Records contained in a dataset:
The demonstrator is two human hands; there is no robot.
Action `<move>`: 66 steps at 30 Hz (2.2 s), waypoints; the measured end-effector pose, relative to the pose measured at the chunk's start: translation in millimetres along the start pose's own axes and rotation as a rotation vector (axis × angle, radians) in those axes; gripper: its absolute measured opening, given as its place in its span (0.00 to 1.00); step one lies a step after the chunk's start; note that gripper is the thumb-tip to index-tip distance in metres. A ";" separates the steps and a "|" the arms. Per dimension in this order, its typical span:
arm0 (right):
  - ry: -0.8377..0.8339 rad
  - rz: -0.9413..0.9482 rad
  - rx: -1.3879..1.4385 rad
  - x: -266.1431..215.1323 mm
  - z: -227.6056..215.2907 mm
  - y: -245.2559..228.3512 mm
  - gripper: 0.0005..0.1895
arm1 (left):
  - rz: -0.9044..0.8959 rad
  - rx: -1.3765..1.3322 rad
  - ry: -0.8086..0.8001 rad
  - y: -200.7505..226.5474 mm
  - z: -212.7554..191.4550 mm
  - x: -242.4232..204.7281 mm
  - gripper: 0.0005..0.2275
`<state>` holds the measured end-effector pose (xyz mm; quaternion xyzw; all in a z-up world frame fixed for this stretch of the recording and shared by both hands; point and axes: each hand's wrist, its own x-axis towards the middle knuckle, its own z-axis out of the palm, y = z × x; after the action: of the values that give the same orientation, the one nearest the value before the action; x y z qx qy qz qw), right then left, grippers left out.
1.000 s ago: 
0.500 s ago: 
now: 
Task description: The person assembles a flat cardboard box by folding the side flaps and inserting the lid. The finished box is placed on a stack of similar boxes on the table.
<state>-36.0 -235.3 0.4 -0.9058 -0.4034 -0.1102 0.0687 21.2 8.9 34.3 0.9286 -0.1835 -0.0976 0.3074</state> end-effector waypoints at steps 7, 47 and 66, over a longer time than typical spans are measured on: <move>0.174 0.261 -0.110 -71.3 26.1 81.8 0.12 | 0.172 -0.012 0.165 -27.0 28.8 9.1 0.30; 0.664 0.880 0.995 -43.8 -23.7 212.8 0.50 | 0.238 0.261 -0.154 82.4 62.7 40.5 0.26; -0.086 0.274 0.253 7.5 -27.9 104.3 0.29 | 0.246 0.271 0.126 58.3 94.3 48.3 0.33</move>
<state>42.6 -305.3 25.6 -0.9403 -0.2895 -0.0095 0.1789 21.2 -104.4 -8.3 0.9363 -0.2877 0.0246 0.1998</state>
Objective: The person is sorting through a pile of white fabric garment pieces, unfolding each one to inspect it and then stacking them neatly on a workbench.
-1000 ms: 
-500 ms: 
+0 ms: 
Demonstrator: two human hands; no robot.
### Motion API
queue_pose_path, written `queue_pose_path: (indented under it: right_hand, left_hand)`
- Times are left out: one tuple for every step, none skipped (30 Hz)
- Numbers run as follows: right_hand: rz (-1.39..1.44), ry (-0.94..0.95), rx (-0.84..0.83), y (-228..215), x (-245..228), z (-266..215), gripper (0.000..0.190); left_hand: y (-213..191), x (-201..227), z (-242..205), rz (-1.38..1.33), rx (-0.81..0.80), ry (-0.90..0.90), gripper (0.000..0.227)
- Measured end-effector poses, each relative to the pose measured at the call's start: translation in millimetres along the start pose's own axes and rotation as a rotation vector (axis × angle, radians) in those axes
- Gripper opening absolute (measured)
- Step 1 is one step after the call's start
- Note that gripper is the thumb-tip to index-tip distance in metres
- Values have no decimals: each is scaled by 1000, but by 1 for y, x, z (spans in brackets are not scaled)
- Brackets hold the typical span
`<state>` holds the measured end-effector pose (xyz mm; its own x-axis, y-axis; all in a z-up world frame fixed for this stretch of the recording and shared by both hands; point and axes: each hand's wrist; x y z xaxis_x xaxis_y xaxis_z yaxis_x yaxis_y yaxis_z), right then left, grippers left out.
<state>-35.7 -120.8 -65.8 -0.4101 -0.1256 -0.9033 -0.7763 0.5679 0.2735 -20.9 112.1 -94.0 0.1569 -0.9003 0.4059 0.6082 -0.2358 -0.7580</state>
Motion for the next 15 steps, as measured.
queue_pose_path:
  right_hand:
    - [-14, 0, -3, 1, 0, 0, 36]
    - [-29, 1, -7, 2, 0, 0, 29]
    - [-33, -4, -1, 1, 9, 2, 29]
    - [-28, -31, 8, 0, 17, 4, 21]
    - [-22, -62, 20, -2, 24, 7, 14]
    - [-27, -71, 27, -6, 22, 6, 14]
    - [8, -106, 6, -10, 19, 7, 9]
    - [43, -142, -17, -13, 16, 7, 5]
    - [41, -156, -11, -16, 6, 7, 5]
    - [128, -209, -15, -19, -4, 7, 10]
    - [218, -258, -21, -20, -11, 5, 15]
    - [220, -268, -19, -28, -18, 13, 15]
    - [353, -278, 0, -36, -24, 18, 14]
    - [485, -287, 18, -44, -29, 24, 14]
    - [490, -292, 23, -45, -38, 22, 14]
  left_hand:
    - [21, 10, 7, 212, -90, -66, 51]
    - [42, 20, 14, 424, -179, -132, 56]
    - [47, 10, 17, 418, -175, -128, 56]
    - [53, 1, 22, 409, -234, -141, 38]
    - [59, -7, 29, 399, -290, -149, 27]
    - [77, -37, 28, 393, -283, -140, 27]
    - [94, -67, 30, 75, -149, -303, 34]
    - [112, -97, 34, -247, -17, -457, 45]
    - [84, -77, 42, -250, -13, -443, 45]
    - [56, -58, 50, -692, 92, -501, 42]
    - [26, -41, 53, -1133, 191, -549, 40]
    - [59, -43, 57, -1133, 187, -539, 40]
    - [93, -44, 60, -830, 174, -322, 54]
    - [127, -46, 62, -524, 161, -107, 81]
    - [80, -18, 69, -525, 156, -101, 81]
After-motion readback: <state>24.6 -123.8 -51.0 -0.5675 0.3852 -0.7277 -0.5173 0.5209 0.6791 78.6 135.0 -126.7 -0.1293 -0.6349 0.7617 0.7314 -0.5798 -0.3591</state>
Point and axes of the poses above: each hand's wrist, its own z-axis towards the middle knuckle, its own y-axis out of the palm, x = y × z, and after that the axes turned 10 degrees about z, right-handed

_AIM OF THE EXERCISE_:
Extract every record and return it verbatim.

_WRITTEN SOLUTION_:
The demonstrator is two human hands; there is no robot.
Action `<move>`: 66 steps at 30 Hz (2.2 s), waypoints; the measured end-effector pose, relative to the pose measured at the chunk's start: translation in millimetres along the start pose's own axes and rotation as a rotation vector (axis × angle, radians) in those axes; gripper: its absolute measured opening, given as its place in its span (0.00 to 1.00); step one lies a step after the chunk's start; note that gripper is the thumb-tip to index-tip distance in metres. A ";" separates the steps and a "|" the arms. Per dimension in this order, its typical span:
arm0 (right):
  - ry: -0.8377..0.8339 rad
  - rz: -0.9413..0.9482 rad
  - rx: -1.3879..1.4385 rad
  - x: -266.1431..215.1323 mm
  - z: -227.6056..215.2907 mm
  - y: -245.2559..228.3512 mm
  - gripper: 0.0005..0.1895
arm1 (left):
  - rz: -0.9044..0.8959 rad
  - rx: -1.3765..1.3322 rad
  - ry: -0.8086..0.8001 rad
  - y: -200.7505..226.5474 mm
  - z: -212.7554..191.4550 mm
  - x: -242.4232..204.7281 mm
  - gripper: 0.0005..0.2275
`<state>` holds the measured end-effector pose (xyz mm; quaternion xyzw; all in a z-up world frame fixed for this stretch of the recording and shared by both hands; point and axes: each hand's wrist, its own x-axis towards the middle knuckle, its own z-axis out of the palm, y = z × x; after the action: of the values that give the same orientation, the one nearest the value before the action; x y z qx qy qz qw), right then left, grippers left out.
1.000 s ago: 
0.500 s ago: 
now: 
Task description: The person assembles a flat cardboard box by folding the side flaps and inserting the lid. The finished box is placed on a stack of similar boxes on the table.
<state>-36.0 -235.3 0.4 -0.9058 -0.4034 -0.1102 0.0687 21.2 8.9 34.3 0.9286 -0.1835 -0.0976 0.3074</state> end-effector waypoints at steps 7, 47 and 66, over a longer time than typical spans are measured on: <move>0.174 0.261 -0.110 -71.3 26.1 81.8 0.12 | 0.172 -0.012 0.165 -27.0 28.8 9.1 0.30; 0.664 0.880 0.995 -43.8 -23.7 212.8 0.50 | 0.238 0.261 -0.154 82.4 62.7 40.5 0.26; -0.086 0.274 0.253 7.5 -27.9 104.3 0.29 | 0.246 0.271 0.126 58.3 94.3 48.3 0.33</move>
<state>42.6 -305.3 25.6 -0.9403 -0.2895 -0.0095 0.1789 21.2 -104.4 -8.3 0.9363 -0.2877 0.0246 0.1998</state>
Objective: The person is sorting through a pile of white fabric garment pieces, unfolding each one to inspect it and then stacking them neatly on a workbench.
-1000 ms: 
-500 ms: 
+0 ms: 
Demonstrator: two human hands; no robot.
### Motion API
queue_pose_path, written `queue_pose_path: (indented under it: right_hand, left_hand)`
- Times are left out: one tuple for every step, none skipped (30 Hz)
- Numbers run as follows: right_hand: rz (-1.39..1.44), ry (-0.94..0.95), rx (-0.84..0.83), y (-228..215), x (-245..228), z (-266..215), gripper (0.000..0.190); left_hand: y (-213..191), x (-201..227), z (-242..205), rz (-1.38..1.33), rx (-0.81..0.80), ry (-0.90..0.90), gripper (0.000..0.227)
- Measured end-effector poses, each relative to the pose measured at the call's start: translation in millimetres along the start pose's own axes and rotation as a rotation vector (axis × angle, radians) in those axes
- Gripper opening absolute (measured)
- Step 1 is one step after the call's start
- Note that gripper is the thumb-tip to index-tip distance in metres
- Values have no decimals: each is scaled by 1000, but by 1 for y, x, z (spans in brackets are not scaled)
- Brackets hold the typical span
`<state>` holds the measured end-effector pose (xyz mm; its own x-axis, y-axis; all in a z-up world frame fixed for this stretch of the recording and shared by both hands; point and axes: each hand's wrist; x y z xaxis_x xaxis_y xaxis_z yaxis_x yaxis_y yaxis_z), right then left, grippers left out.
<state>-35.7 -120.8 -65.8 -0.4101 -0.1256 -0.9033 -0.7763 0.5679 0.2735 -20.9 112.1 -94.0 0.1569 -0.9003 0.4059 0.6082 -0.2358 -0.7580</state>
Motion for the next 15 steps, as measured.
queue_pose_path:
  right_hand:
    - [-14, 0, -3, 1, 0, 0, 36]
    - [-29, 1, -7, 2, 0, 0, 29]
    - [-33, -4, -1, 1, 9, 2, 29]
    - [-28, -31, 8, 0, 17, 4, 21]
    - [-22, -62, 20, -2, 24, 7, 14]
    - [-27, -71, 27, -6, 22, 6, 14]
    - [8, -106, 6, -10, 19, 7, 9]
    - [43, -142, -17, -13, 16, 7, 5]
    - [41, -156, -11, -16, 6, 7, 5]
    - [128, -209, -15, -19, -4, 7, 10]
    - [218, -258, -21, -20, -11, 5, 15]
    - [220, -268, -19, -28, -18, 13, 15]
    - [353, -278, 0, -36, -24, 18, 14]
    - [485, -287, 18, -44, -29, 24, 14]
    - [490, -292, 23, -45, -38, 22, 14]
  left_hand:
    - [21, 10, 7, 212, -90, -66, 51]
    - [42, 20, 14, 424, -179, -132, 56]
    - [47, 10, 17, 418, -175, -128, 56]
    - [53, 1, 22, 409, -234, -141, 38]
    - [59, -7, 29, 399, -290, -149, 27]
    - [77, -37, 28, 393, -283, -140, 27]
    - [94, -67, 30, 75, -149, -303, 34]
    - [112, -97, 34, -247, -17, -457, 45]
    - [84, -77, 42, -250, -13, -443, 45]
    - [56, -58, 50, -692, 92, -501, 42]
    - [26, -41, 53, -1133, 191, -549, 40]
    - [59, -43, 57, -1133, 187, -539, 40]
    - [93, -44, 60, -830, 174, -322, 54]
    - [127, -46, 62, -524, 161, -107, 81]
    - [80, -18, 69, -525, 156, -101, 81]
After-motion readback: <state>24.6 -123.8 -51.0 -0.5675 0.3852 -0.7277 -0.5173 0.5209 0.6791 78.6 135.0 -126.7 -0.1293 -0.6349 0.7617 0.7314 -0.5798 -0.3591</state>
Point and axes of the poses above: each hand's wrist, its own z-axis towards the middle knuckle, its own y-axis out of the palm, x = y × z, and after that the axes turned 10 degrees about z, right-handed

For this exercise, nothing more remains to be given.